→ Description of the task
Only text lines belong in the answer: the lines from the first one in the records through the line with "Can you locate the white plastic", copied exactly.

Extracted data Block Start

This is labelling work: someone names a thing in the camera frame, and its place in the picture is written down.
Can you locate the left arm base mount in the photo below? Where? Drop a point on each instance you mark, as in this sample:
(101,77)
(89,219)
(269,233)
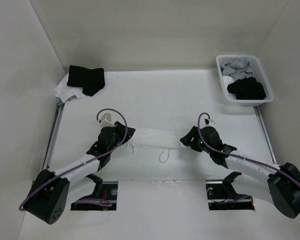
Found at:
(93,194)

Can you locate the grey tank top in basket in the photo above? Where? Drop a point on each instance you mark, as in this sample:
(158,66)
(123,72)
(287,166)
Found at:
(238,69)

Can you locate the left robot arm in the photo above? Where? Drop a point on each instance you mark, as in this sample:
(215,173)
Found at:
(49,194)

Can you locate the white plastic laundry basket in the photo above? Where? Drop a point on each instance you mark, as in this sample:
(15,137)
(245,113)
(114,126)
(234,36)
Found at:
(257,72)

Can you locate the folded black tank top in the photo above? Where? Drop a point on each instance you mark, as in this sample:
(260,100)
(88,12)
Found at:
(90,80)

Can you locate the left metal table rail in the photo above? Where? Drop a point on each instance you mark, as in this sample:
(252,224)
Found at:
(53,136)

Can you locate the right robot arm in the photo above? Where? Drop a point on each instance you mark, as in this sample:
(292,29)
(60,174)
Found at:
(273,183)

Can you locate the white garment in basket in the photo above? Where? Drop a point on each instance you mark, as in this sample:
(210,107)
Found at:
(227,80)

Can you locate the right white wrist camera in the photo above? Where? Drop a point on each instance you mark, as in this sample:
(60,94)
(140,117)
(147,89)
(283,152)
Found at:
(209,122)

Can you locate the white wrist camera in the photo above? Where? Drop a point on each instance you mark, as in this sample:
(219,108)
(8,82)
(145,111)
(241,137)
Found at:
(106,121)
(209,122)

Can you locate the folded white tank top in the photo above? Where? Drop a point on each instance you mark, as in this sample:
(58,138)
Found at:
(65,93)

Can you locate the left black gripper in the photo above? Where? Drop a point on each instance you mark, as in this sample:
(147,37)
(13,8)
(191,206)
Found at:
(121,130)

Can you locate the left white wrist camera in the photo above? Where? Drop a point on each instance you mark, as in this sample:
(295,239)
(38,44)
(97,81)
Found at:
(106,121)

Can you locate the white tank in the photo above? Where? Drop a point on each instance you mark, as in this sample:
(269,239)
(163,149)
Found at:
(65,93)
(151,138)

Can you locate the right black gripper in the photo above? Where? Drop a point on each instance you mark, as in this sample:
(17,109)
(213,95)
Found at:
(186,139)

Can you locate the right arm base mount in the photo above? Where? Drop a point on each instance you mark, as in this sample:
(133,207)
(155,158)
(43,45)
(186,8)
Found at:
(222,196)

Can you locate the black tank top in basket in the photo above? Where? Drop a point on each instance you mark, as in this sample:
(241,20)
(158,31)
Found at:
(247,89)

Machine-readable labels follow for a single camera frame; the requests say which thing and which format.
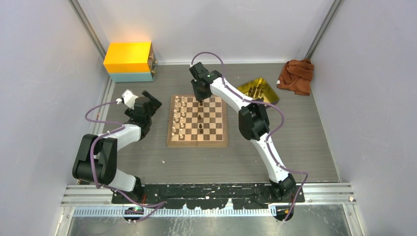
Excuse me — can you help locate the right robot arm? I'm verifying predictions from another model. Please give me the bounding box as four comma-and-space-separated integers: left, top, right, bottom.
189, 62, 296, 202

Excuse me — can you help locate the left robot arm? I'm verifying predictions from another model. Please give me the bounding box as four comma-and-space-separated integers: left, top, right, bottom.
72, 89, 162, 203

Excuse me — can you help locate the wooden chess board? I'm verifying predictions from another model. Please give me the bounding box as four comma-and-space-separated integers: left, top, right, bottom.
167, 94, 228, 147

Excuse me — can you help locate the teal drawer box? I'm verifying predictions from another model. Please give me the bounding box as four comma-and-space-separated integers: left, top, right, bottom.
105, 63, 157, 83

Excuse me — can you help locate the yellow tin tray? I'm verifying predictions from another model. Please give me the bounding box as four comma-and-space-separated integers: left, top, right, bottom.
237, 77, 280, 105

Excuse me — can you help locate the yellow drawer box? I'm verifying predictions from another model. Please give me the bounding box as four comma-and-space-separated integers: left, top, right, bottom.
103, 41, 156, 73

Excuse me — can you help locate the brown cloth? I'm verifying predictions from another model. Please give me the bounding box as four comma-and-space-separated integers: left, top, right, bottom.
277, 59, 314, 96

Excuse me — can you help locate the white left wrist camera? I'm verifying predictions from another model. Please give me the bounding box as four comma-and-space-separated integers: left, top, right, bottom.
122, 89, 138, 110

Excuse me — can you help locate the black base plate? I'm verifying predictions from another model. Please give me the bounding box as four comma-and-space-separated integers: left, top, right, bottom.
112, 183, 305, 210

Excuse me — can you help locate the aluminium frame rail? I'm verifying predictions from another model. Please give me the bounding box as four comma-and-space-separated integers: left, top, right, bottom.
61, 182, 357, 221

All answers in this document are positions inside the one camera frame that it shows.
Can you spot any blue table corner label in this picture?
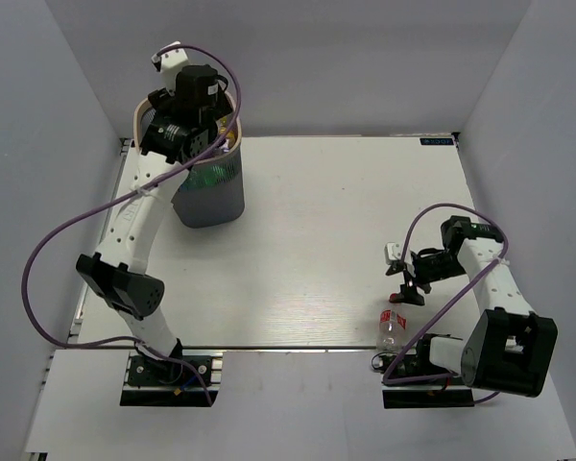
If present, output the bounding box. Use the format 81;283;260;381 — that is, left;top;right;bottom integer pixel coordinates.
420;137;454;146

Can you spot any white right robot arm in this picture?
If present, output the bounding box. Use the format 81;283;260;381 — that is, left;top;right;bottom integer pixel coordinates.
382;216;558;398

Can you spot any grey mesh waste bin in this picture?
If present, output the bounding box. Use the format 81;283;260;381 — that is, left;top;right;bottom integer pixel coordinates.
129;93;245;231

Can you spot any orange label clear bottle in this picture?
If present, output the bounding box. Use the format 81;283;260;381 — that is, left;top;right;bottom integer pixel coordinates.
218;117;235;153

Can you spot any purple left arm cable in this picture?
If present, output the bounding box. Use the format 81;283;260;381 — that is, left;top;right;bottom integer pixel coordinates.
21;44;242;404

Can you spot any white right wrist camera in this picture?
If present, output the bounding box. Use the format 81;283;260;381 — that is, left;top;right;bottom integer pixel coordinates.
384;242;404;266

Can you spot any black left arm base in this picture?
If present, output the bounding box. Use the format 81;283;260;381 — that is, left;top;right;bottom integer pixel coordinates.
120;351;223;408

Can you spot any red cap clear bottle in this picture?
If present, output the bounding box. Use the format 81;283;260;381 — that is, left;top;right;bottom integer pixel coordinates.
376;293;407;353

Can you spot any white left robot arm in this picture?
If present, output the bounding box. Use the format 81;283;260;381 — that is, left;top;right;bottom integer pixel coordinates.
76;64;232;383

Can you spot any green Sprite bottle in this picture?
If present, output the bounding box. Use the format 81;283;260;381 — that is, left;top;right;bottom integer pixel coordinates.
183;166;235;190

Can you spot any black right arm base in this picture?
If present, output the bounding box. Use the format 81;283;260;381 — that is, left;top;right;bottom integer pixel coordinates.
382;353;475;410

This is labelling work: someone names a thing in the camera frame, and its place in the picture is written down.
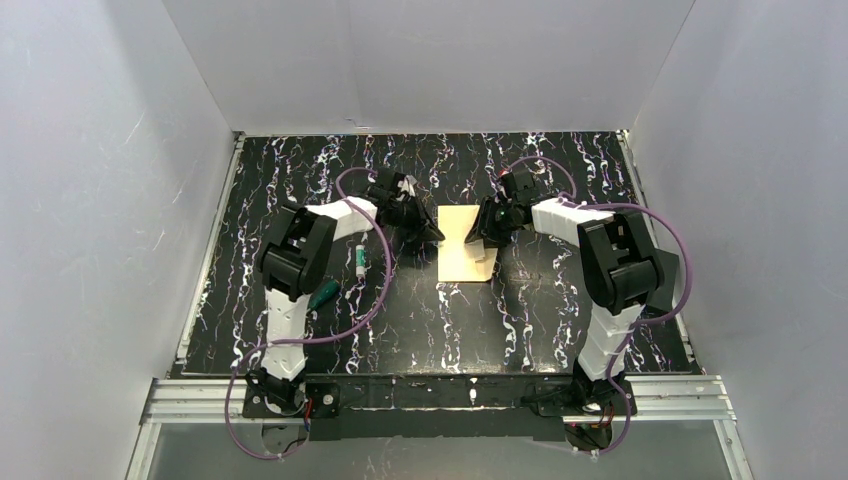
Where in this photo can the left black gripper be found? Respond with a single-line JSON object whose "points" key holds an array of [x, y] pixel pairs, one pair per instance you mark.
{"points": [[411, 216]]}

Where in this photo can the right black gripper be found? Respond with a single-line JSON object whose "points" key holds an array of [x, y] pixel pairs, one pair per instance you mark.
{"points": [[490, 221]]}

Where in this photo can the cream envelope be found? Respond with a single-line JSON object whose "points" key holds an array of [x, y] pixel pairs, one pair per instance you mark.
{"points": [[457, 261]]}

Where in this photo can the white green glue stick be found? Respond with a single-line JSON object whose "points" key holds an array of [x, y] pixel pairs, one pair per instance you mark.
{"points": [[360, 261]]}

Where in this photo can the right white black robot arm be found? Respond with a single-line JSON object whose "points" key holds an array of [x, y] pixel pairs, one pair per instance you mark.
{"points": [[622, 273]]}

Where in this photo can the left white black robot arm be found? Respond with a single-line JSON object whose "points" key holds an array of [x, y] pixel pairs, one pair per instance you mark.
{"points": [[294, 259]]}

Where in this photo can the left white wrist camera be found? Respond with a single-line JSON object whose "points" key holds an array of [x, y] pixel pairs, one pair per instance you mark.
{"points": [[407, 186]]}

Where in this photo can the green handled screwdriver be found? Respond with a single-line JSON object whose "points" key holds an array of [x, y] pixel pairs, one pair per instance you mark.
{"points": [[323, 294]]}

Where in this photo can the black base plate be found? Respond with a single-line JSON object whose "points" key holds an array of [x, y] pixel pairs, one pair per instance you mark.
{"points": [[522, 422]]}

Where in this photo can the aluminium frame rail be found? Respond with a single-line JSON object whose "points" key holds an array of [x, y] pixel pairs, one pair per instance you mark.
{"points": [[208, 401]]}

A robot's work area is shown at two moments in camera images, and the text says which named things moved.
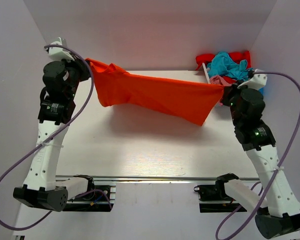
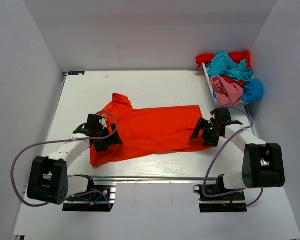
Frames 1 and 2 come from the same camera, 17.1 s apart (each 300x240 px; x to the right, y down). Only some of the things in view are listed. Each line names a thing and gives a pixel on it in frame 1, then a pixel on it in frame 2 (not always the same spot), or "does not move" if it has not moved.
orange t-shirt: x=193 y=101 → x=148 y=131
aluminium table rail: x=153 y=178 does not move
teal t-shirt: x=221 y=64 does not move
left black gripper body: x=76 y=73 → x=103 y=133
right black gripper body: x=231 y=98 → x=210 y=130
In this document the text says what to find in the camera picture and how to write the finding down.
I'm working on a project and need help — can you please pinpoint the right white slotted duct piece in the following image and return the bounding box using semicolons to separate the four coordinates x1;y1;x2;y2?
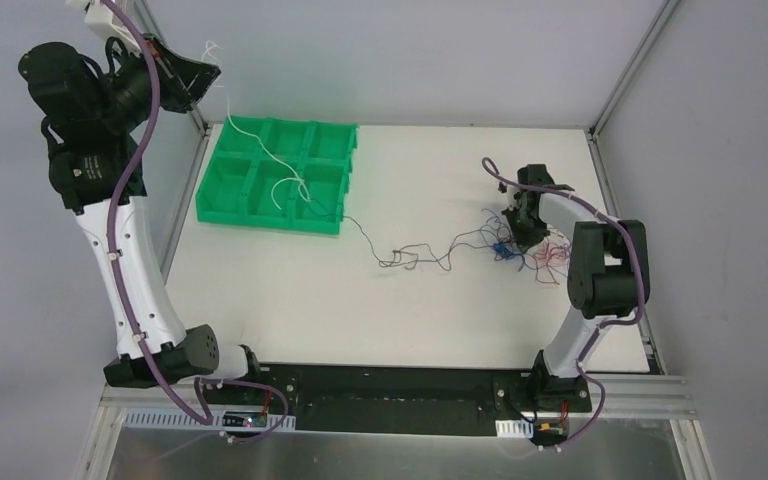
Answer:
495;419;534;439

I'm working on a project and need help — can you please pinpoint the red thin wire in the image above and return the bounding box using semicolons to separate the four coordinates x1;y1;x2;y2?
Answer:
530;228;574;287

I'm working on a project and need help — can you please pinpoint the aluminium frame rail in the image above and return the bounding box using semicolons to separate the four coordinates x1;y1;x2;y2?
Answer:
99;362;697;420

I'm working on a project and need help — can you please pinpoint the white thin wire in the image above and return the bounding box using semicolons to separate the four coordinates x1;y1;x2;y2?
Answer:
202;40;312;212

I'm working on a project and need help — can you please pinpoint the controller board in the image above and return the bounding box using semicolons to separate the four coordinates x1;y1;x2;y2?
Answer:
532;422;568;443
222;410;269;431

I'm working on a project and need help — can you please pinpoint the right controller board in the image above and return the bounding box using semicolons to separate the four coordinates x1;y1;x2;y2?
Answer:
532;422;568;443

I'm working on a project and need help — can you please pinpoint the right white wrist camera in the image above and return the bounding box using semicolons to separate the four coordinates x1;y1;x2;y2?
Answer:
497;181;519;199

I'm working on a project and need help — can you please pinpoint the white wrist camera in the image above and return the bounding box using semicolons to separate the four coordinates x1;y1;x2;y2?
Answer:
65;0;136;45
497;181;519;199

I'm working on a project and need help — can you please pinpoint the white slotted cable duct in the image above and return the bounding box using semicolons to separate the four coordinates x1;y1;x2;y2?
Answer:
124;408;296;433

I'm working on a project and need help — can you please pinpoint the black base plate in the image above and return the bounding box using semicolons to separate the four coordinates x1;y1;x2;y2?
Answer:
199;361;594;439

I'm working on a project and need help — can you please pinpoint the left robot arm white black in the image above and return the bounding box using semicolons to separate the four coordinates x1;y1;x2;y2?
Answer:
18;35;265;405

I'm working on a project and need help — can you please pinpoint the brown thin wire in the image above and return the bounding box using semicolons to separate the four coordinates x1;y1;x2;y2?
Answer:
304;192;558;273

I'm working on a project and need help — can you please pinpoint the blue thin wire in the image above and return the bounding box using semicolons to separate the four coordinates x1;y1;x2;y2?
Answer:
489;239;524;263

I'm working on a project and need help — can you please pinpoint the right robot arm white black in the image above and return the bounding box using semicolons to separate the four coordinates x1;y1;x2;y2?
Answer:
499;164;650;412

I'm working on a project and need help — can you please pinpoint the left controller board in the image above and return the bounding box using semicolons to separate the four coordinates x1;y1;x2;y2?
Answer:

Extracted data Block End

→ Expected answer
This is labelling work: someone names a thing in the camera frame, and its place in the picture is written down.
Can you locate the left arm base mount in the photo below? Where? Drop a point on each instance you mark, as in this sample:
(101,77)
(89,219)
(269,233)
Found at:
(93,194)

Can you locate the grey tank top in basket in the photo above? Where? Drop a point on each instance you mark, as in this sample:
(158,66)
(123,72)
(287,166)
Found at:
(238,69)

Can you locate the left robot arm in the photo above? Where? Drop a point on each instance you mark, as in this sample:
(215,173)
Found at:
(49,194)

Can you locate the white plastic laundry basket in the photo above? Where? Drop a point on each instance you mark, as in this sample:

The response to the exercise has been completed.